__EXERCISE REQUIREMENTS__.
Transcribe the listing exactly as written. Leave the images out.

--------------------

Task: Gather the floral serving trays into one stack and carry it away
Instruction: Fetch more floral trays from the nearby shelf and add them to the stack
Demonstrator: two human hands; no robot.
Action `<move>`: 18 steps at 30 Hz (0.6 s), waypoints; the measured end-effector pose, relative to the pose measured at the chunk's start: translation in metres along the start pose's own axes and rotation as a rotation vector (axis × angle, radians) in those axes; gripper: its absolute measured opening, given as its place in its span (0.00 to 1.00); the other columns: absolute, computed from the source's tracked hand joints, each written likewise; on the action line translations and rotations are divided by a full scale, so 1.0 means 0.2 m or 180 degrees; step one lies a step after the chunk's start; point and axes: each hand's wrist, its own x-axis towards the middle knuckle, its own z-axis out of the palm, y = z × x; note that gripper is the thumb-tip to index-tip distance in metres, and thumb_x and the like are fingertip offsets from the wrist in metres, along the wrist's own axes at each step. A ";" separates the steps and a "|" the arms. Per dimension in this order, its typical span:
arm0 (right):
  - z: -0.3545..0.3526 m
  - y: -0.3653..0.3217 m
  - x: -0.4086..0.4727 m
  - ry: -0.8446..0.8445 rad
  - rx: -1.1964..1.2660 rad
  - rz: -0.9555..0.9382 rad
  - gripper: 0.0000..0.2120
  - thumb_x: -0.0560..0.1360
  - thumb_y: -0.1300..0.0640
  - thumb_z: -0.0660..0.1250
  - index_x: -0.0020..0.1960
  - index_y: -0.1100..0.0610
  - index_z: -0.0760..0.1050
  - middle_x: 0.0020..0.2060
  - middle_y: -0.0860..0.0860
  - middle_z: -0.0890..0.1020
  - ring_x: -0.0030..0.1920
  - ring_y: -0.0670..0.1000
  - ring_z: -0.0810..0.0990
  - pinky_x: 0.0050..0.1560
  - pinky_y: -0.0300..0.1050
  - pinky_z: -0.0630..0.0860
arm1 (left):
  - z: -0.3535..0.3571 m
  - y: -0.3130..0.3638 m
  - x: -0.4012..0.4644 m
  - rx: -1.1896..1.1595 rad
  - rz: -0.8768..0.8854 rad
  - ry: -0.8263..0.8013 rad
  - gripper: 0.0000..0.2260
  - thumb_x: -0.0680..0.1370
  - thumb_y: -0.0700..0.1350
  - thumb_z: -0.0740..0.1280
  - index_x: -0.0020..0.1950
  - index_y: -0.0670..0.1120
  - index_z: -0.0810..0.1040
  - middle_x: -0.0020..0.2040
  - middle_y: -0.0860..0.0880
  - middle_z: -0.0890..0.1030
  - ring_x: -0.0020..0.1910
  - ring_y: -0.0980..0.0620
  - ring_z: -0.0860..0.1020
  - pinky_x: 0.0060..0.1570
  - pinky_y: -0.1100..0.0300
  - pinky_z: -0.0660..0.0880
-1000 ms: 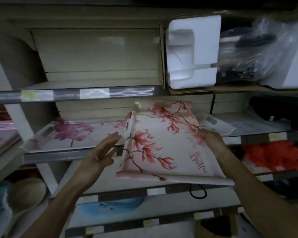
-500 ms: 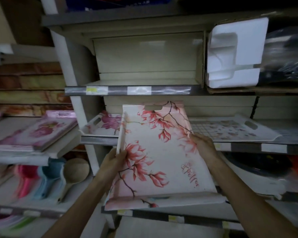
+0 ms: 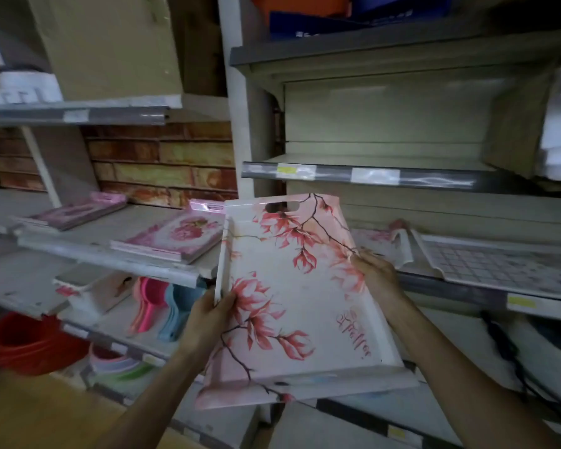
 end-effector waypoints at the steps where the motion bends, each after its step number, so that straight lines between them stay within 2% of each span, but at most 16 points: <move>1: 0.07 0.00 -0.01 -0.0084 -0.0027 0.0010 0.07 0.78 0.59 0.67 0.46 0.55 0.83 0.32 0.46 0.86 0.30 0.47 0.83 0.32 0.36 0.76 | -0.06 -0.01 0.00 -0.0010 0.0003 0.0070 0.10 0.79 0.49 0.66 0.53 0.43 0.81 0.46 0.44 0.86 0.47 0.45 0.84 0.51 0.44 0.80; 3: 0.22 0.00 -0.02 -0.0203 0.0028 0.0016 0.06 0.78 0.59 0.67 0.46 0.55 0.83 0.33 0.48 0.86 0.33 0.51 0.83 0.34 0.37 0.78 | -0.20 -0.04 0.01 -0.0016 0.0017 0.0259 0.11 0.77 0.51 0.67 0.50 0.44 0.82 0.45 0.44 0.86 0.47 0.44 0.84 0.53 0.43 0.80; 5: 0.36 0.01 -0.03 -0.0272 0.0049 0.0000 0.07 0.77 0.59 0.68 0.51 0.58 0.84 0.35 0.48 0.86 0.36 0.52 0.83 0.34 0.38 0.79 | -0.33 -0.06 0.02 0.0015 0.0020 0.0385 0.10 0.78 0.50 0.67 0.51 0.44 0.82 0.45 0.46 0.86 0.49 0.43 0.83 0.51 0.46 0.80; 7: 0.50 0.02 -0.04 -0.0335 0.0068 0.0003 0.07 0.77 0.59 0.68 0.52 0.57 0.83 0.32 0.44 0.86 0.33 0.47 0.84 0.30 0.34 0.77 | -0.45 -0.08 0.04 0.0049 -0.0006 0.0478 0.12 0.77 0.51 0.67 0.52 0.44 0.82 0.44 0.47 0.86 0.49 0.43 0.83 0.48 0.50 0.80; 10: 0.68 0.02 -0.05 -0.0508 0.0170 0.0056 0.06 0.78 0.60 0.66 0.49 0.55 0.82 0.30 0.45 0.85 0.30 0.47 0.83 0.28 0.32 0.75 | -0.62 -0.10 0.07 0.0075 0.0013 0.0590 0.18 0.72 0.59 0.66 0.51 0.47 0.82 0.45 0.46 0.86 0.49 0.44 0.83 0.53 0.43 0.79; 12: 0.79 0.02 -0.06 -0.0602 0.0151 0.0072 0.06 0.79 0.58 0.66 0.49 0.55 0.82 0.32 0.46 0.86 0.30 0.47 0.84 0.29 0.34 0.76 | -0.73 -0.12 0.09 0.0073 0.0005 0.0665 0.18 0.72 0.61 0.66 0.50 0.49 0.82 0.47 0.45 0.86 0.50 0.44 0.83 0.54 0.41 0.79; 16: 1.01 0.04 -0.09 -0.0811 0.0190 0.0155 0.07 0.79 0.55 0.65 0.51 0.54 0.82 0.39 0.51 0.87 0.37 0.52 0.85 0.36 0.42 0.81 | -0.93 -0.14 0.14 -0.0091 -0.0030 0.0644 0.19 0.77 0.58 0.65 0.56 0.45 0.82 0.49 0.44 0.86 0.50 0.43 0.84 0.53 0.41 0.79; 18: 1.12 0.05 -0.10 -0.0851 0.0202 0.0124 0.07 0.79 0.55 0.65 0.52 0.54 0.82 0.38 0.51 0.87 0.36 0.51 0.85 0.33 0.40 0.79 | -1.02 -0.16 0.17 -0.0088 -0.0049 0.0693 0.17 0.79 0.56 0.64 0.56 0.44 0.81 0.49 0.44 0.86 0.50 0.43 0.84 0.53 0.41 0.80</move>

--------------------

__EXERCISE OUTPUT__.
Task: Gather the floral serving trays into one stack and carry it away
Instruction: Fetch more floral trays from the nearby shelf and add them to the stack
Demonstrator: two human hands; no robot.
Action `<move>`: 18 steps at 30 Hz (0.6 s), waypoints; the measured end-effector pose, relative to the pose measured at the chunk's start: translation in metres along the start pose's own axes and rotation as a rotation vector (axis × angle, radians) in those axes; gripper: its absolute measured opening, given as its place in its span (0.00 to 1.00); the other columns: absolute, computed from the source's tracked hand joints, each written likewise; on the action line translations and rotations are divided by a full scale, so 1.0 means 0.2 m or 180 degrees; step one lies a step after the chunk's start; point and axes: each hand's wrist, its own x-axis towards the middle knuckle, its own z-axis out of the palm, y = z × x; note that gripper is the thumb-tip to index-tip distance in metres, and thumb_x and the like are fingertip offsets from the wrist in metres, along the wrist's own axes at each step. A ";" separates the steps and a "|" the arms. Per dimension in this order, its typical span:
arm0 (right):
  - z: -0.3545..0.3526 m
  - y: -0.3653..0.3217 m
  - x: -0.4086..0.4727 m
  - ry: -0.8446..0.8445 rad
  - rx: -1.1964..1.2660 rad
  - rz: -0.9555..0.9382 rad
  - gripper: 0.0000..0.2120
  - thumb_x: -0.0560..0.1360
  - thumb_y: -0.1300..0.0640
  - thumb_z: -0.0660..0.1250
  - index_x: -0.0020..0.1960
  - index_y: -0.1100..0.0610
  - index_z: -0.0760..0.1050
  - middle_x: 0.0020..0.2060
  - middle_y: -0.0860..0.0860
  - middle_z: -0.0890..0.1020
  - ring_x: -0.0030..0.1920
  - ring_y: -0.0670..0.1000
  - ring_z: -0.0810..0.0990
  - pinky_x: 0.0050..0.1560
  - pinky_y: -0.0300..0.1050
  - pinky_z: -0.0630..0.0860
arm1 (left):
  - z: -0.3535..0.3571 m
  - y: -0.3130..0.3638 m
  - x: -0.4012..0.4644 m
  - rx: -1.1896..1.1595 rad
  - rz: -0.8768..0.8854 rad
  - ry: -0.8263..0.8013 rad
  - gripper: 0.0000..0.2260
  - thumb_x: -0.0680..0.1370
  - thumb_y: -0.0700..0.1350
  - thumb_z: -0.0740..0.1280
  - index_x: -0.0020..0.1950
  - index_y: -0.0670..0.1120
  - index_z: -0.0810..0.1040
  - middle_x: -0.0020..0.2040
  - middle_y: -0.0860..0.0880
  - middle_z: -0.0890..0.1030
  - ring_x: -0.0020..0.1910
  - ring_y: -0.0980..0.0620
  - ring_z: -0.0860..0.1020
  - pinky_x: 0.0060..0.1570
  - pinky_y: -0.1100..0.0300
  - pinky_z: -0.0660..0.0880
-1000 ms: 
-500 ms: 
+0 ms: 
 end-effector waypoints at the steps where the motion bends, each after its step number, so that straight lines between them stay within 2% of each span, but at most 16 points: <move>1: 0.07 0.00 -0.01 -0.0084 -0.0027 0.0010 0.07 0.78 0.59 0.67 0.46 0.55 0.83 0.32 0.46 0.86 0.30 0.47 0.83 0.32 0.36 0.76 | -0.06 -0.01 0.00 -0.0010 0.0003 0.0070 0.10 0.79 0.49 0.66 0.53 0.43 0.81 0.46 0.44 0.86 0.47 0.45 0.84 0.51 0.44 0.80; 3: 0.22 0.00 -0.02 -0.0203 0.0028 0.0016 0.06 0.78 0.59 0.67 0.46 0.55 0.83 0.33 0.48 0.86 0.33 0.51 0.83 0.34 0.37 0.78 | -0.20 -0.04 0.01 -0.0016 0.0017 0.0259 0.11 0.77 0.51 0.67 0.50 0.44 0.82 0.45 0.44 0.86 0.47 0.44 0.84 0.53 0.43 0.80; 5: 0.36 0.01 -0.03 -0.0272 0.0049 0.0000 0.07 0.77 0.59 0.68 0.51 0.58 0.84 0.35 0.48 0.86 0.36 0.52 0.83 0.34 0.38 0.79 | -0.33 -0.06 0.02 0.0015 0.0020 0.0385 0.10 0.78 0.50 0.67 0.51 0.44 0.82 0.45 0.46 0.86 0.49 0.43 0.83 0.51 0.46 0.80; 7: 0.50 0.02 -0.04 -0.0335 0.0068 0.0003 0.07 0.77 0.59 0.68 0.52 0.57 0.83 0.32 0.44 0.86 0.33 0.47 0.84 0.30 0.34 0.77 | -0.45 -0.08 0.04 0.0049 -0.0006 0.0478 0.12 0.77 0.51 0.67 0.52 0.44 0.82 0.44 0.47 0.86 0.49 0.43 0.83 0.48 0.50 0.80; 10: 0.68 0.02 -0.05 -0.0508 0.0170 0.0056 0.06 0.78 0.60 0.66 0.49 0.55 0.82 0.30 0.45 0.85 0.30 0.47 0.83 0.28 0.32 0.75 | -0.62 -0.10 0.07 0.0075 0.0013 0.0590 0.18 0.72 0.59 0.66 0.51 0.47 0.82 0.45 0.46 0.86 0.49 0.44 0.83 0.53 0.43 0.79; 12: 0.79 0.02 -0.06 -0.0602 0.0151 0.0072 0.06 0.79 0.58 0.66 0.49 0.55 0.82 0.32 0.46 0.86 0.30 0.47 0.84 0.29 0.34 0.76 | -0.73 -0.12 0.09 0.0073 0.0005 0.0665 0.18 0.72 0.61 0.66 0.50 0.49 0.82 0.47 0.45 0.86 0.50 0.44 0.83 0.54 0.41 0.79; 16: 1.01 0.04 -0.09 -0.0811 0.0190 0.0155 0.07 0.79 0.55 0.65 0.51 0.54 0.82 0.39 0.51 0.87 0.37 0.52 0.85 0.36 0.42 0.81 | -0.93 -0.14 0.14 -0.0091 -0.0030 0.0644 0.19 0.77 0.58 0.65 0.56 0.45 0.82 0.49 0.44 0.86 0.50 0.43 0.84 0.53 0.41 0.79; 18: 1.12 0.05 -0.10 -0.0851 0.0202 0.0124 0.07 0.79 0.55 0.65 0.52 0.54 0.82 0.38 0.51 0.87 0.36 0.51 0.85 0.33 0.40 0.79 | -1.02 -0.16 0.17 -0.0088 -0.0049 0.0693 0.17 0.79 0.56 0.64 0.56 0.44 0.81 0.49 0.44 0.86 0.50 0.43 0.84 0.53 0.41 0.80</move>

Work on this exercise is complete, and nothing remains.